After the conventions were over, the General Election season began. Every "expert" in the media in 1948 predicted that Governor Dewey would defeat President Truman in a landslide. Even the President's own mother-in-law went around telling people to vote for Tom Dewey. Newsweek Magazine polled 50 writers and they all agreed that Dewey would win. Harry Truman said of those writers that not one of those writers had sense to pound sand down a rat hole.
Governor Dewey, assured of a win said all that he had to do was not rock the boat. He barely bothered to campaign. But there were two people who honestly believed that Harry Truman be elected president in his own rite; Harry Truman himself and Less Biffle; the Secretary of the Senate.
How did Biffle know this? He got an old spring wagon pulled by two mules, posing as a chicken peddler. He would go around the country just talking with the people asking them what they thought of the President. When Biffle came back to Washington he reported to the President that there was nothing to worry about, the common folks were for him.
As mentioned before, Governor Dewey barely bothered to campaign taking the media and the polls for granted. President Truman thought differently and got on his campaign train known as the Ferdinand Magellan and took a train trip; known as a Whistle Stop Campaign across the United States.
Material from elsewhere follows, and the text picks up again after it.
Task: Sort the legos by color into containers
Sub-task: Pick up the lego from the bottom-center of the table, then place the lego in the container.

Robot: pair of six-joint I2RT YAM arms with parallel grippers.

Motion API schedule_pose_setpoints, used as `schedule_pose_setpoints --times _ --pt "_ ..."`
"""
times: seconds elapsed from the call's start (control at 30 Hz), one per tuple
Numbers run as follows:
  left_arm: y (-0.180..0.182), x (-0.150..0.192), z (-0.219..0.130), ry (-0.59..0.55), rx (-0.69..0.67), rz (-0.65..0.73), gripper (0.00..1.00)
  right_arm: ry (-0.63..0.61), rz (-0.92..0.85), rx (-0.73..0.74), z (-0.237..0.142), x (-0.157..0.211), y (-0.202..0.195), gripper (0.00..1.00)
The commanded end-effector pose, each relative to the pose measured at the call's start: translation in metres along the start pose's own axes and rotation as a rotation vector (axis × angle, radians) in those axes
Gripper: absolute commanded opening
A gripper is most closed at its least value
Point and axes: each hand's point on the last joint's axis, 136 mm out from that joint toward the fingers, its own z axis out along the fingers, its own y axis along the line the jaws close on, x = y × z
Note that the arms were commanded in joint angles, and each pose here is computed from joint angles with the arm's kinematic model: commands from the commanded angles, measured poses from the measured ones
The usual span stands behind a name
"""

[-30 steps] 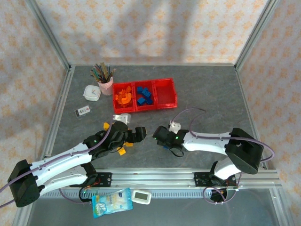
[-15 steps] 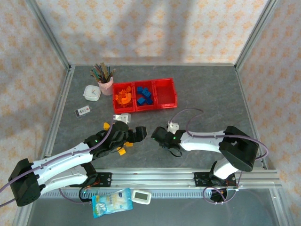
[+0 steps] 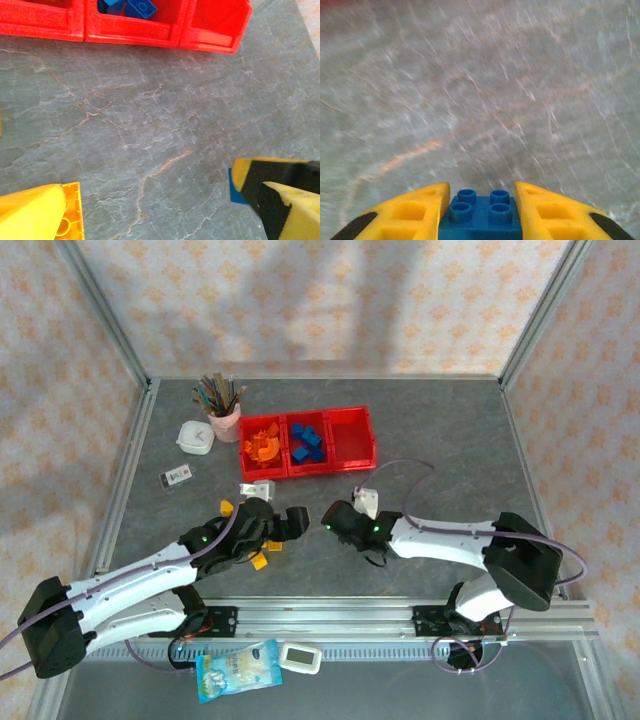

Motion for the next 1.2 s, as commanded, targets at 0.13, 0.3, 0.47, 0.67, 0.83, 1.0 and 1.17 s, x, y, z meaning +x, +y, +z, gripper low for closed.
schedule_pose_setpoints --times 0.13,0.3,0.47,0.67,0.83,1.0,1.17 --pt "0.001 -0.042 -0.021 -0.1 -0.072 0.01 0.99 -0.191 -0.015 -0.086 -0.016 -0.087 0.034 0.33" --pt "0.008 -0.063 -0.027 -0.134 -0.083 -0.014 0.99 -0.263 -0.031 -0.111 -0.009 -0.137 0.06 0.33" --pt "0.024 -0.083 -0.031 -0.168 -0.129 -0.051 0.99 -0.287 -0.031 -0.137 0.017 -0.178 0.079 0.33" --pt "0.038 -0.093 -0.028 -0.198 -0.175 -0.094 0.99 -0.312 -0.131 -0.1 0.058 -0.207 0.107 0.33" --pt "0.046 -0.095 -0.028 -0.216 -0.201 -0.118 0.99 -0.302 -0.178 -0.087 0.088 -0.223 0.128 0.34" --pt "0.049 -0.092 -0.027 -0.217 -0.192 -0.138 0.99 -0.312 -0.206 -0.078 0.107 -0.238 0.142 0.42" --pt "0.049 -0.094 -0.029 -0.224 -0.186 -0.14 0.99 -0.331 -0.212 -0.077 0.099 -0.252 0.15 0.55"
Along the way, the leaders of the Democratic Party were reading the polls and had decided not to spend good money on a hopeless quest. The Party had stopped paying for the train. The engineer, remembering Truman wanting to break a railroad strike by drafting rail workers into the army refused to move on until he was paid upfront and in cash. The President met with the passengers in the passenger car pleading his case stating that he didn't care if they vote for Harry Truman or not. That was not the issue with him. To him, the issue was that the president can take his case to the people and let the people make a choice. He passed his hat to collect money to pay the engineer to which Truman's press secretary reminded the President that Roosevelt never had to beg like that.
So as the Ferdinand Magellan rolled into Small Town, USA, President Truman spoke to the people from the rear platform about the dismal record of the 80th Republican Congress. He spoke about what the 80th Republican Party had done to the people rather than what they did for the people. It was on this Whistle Stop Campaign where in Seattle a member of the crowd yelled out, "Give 'em hell, Harry!" The president responded by saying, "I don't give 'em hell. I tell the truth on 'em and they think it's hell."
In the end, despite the early printed headline by the Chicago Tribune declaring that Dewey had defeated Truman; President Harry Truman would be elected president in his own rite earning 303 Electoral Votes or 24,179,347 (49.6%) of the Popular Vote to Thomas E. Dewey's 189 Electoral Votes or 21,991,292 (45.1%) of the Popular Vote, and Strom Thurmond's 39 Electoral Votes or 1,175,930 (2.4 percent) of the Popular Vote.
This collection takes you back to that campaign where you get to travel with President Truman on the Ferdinand Magellan, pulling into the small towns and meeting his family along the way; ultimately leading him to the greatest political upset in American history until the Presidential Election of 2016 when Donald Trump defeated Former Secretary of State Hillary Clinton.